START Records provided

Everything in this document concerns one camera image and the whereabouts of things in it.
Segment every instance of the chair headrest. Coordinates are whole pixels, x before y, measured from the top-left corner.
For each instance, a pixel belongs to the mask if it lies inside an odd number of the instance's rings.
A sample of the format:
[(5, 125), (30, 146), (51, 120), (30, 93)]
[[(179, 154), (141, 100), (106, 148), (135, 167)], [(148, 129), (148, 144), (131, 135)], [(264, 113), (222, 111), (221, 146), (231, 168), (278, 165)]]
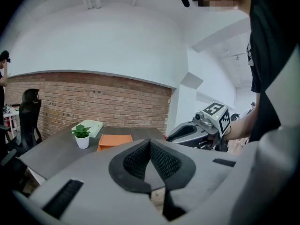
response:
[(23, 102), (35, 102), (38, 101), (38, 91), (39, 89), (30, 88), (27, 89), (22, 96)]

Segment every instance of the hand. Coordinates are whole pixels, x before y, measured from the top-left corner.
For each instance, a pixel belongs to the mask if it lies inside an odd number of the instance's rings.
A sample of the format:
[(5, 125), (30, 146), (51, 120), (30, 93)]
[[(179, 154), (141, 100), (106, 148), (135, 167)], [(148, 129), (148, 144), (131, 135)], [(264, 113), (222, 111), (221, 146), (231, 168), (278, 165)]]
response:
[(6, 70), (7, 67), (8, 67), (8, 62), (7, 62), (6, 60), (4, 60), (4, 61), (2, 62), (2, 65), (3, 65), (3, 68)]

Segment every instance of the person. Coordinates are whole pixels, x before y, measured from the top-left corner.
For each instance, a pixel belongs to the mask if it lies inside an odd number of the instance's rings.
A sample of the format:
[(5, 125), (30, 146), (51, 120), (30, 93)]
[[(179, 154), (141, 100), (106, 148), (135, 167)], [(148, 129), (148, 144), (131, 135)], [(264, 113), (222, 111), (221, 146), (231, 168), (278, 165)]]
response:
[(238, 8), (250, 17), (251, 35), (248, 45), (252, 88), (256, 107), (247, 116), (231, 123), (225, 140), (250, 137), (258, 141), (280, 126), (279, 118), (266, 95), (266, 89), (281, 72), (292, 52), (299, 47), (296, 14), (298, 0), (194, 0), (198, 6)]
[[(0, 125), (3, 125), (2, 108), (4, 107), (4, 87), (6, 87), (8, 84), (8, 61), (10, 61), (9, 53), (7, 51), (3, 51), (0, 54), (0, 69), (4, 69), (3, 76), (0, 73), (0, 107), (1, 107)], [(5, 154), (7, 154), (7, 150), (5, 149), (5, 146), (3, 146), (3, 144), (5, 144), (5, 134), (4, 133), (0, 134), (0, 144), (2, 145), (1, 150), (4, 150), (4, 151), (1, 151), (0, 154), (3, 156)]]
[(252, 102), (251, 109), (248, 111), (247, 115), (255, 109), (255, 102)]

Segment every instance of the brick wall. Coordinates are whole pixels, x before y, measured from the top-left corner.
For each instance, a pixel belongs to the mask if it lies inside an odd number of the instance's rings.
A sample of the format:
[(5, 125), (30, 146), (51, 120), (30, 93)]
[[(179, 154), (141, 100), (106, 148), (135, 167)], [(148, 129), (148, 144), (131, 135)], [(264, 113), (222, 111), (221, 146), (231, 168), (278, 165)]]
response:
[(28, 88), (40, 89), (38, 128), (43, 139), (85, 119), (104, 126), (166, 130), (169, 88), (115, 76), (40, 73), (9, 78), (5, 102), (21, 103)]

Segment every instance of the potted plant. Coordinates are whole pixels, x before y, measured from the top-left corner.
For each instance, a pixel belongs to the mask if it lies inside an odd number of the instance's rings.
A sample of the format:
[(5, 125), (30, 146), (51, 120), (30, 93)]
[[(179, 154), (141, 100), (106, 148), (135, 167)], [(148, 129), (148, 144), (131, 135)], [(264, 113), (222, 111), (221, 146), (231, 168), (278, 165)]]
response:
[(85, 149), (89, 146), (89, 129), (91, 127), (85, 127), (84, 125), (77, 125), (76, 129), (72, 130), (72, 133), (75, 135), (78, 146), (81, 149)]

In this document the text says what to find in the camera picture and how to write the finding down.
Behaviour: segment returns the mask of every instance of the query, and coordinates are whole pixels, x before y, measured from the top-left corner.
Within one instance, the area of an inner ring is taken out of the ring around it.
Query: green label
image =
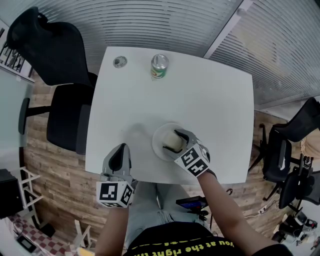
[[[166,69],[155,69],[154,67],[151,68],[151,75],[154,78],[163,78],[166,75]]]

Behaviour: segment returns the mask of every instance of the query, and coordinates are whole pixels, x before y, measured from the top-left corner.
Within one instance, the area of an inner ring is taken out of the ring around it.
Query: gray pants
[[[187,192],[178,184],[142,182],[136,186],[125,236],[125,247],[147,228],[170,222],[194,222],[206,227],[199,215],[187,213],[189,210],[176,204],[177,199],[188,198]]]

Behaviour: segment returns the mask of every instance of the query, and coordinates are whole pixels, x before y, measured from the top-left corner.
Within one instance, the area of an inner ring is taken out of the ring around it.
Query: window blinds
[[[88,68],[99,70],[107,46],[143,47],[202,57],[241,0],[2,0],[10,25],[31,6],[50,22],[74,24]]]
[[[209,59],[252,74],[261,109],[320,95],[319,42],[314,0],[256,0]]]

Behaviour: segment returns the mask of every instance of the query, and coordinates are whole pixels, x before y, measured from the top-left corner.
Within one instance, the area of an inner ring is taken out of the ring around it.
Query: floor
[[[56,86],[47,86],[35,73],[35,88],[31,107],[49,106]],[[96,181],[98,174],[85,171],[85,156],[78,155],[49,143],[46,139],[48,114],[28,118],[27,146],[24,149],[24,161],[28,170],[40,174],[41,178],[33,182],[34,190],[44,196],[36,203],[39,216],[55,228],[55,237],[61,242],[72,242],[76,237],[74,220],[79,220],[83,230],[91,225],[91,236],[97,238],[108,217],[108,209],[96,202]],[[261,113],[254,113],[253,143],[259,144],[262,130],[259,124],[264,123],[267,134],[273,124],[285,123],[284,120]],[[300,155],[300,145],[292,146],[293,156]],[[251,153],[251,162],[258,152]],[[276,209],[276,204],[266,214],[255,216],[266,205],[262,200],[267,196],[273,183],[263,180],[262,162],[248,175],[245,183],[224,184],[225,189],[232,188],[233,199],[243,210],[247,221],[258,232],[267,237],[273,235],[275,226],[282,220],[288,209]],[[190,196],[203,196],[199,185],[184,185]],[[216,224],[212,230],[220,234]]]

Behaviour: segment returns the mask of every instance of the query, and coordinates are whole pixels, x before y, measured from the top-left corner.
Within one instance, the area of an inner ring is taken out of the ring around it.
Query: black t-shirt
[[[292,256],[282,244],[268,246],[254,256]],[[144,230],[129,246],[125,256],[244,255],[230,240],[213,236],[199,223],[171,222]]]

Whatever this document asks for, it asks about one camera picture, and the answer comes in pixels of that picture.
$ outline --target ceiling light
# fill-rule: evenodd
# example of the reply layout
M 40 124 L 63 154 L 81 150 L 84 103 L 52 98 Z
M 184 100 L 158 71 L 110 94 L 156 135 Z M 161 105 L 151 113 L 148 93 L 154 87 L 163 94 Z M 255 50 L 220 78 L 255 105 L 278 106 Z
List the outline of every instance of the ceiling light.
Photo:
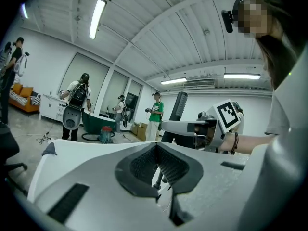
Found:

END Records provided
START Records provided

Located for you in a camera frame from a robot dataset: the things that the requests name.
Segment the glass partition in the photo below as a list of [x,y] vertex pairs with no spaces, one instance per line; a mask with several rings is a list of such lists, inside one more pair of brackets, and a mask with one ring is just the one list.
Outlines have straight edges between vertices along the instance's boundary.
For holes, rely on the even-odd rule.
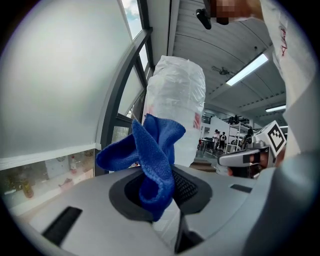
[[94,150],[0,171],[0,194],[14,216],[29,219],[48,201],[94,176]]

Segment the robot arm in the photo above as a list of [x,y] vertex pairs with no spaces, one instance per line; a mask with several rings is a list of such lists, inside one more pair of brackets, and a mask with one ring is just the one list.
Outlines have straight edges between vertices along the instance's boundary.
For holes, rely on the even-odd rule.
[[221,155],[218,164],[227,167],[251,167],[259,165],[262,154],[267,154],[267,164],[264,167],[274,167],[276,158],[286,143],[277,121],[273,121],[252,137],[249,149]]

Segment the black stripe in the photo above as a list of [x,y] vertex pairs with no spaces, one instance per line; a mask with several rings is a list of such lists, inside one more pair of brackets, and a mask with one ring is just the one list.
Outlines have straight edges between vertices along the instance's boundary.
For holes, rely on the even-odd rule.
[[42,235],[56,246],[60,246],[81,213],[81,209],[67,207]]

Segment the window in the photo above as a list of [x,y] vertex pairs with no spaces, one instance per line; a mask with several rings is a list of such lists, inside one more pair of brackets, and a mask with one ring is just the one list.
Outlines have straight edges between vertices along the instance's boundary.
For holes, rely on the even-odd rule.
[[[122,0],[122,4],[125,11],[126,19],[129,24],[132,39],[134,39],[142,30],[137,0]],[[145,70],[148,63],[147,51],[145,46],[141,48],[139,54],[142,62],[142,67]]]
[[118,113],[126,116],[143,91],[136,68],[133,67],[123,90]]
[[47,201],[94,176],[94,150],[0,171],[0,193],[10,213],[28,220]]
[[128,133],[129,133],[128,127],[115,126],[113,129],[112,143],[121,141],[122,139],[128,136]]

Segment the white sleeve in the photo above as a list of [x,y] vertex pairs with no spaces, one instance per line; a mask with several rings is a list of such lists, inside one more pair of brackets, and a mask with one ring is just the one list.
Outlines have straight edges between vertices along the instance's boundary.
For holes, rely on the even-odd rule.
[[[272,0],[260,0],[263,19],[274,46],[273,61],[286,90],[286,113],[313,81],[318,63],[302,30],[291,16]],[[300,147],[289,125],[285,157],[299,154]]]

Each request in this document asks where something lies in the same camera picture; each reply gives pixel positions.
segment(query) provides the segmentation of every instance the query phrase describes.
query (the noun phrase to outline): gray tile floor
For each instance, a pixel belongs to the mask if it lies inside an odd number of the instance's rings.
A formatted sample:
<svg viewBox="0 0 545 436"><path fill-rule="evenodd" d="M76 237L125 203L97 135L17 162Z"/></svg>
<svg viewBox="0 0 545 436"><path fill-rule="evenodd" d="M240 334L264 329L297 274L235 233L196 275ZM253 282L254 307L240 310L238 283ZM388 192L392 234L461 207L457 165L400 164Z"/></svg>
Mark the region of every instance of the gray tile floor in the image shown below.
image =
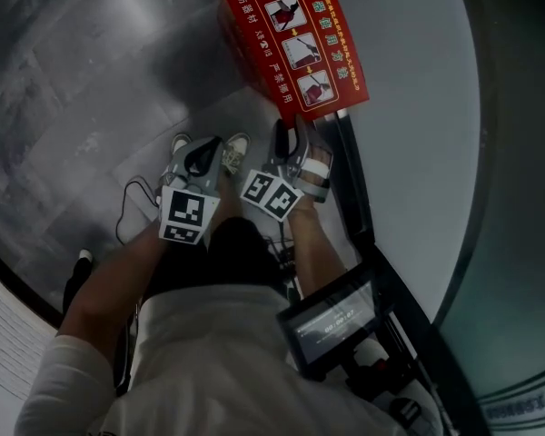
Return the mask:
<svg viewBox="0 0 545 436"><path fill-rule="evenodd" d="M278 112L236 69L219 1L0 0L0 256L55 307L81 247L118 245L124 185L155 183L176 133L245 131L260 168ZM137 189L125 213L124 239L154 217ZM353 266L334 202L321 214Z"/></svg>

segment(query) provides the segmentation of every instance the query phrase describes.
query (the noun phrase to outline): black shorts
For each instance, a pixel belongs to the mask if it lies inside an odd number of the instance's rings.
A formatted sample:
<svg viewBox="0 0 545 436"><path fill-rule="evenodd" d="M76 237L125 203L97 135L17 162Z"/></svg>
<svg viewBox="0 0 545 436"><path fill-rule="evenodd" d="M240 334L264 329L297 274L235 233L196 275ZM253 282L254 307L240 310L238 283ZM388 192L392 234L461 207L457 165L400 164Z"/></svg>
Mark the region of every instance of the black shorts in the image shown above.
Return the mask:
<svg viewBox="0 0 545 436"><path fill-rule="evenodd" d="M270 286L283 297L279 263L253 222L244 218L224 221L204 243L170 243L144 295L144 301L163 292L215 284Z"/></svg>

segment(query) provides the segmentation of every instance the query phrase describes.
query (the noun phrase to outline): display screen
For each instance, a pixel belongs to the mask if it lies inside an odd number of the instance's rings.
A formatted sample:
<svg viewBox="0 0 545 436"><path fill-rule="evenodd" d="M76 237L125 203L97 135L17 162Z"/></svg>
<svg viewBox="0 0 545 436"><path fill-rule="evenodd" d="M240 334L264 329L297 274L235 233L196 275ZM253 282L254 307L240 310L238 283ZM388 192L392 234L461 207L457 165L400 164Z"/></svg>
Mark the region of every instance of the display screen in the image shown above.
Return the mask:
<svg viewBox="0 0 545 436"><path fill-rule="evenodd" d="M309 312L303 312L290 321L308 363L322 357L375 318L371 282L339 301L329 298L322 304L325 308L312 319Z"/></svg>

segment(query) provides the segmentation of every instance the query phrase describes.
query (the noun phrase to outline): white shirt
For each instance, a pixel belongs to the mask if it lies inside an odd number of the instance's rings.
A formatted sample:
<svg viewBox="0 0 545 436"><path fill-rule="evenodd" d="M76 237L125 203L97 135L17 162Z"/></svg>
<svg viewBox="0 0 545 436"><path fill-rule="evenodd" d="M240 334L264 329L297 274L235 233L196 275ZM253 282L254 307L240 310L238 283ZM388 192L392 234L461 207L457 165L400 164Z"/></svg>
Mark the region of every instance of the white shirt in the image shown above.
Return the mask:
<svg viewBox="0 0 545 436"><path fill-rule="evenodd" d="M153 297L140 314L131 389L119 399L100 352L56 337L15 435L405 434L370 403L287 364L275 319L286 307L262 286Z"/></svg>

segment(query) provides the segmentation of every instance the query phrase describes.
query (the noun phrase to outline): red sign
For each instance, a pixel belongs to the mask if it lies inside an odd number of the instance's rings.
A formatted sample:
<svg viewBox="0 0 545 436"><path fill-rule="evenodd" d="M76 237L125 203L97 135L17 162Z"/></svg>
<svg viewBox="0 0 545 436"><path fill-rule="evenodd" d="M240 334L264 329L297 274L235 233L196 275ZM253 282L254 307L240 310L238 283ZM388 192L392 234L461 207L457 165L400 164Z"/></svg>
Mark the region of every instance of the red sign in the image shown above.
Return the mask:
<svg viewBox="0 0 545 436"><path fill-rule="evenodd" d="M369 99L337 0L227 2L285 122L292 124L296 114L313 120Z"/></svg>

END Records provided

Directions ->
From the entries above, write out only the lines starting at the line that holds "Everything in this" and ending at the line that holds "Segment every instance of the chair", keeping both and matching them exactly.

Worked solution ->
Everything in this document concerns one camera image and the whereabouts of things in it.
Segment every instance of the chair headrest. Coordinates are whole pixels, x before y, measured from the top-left corner.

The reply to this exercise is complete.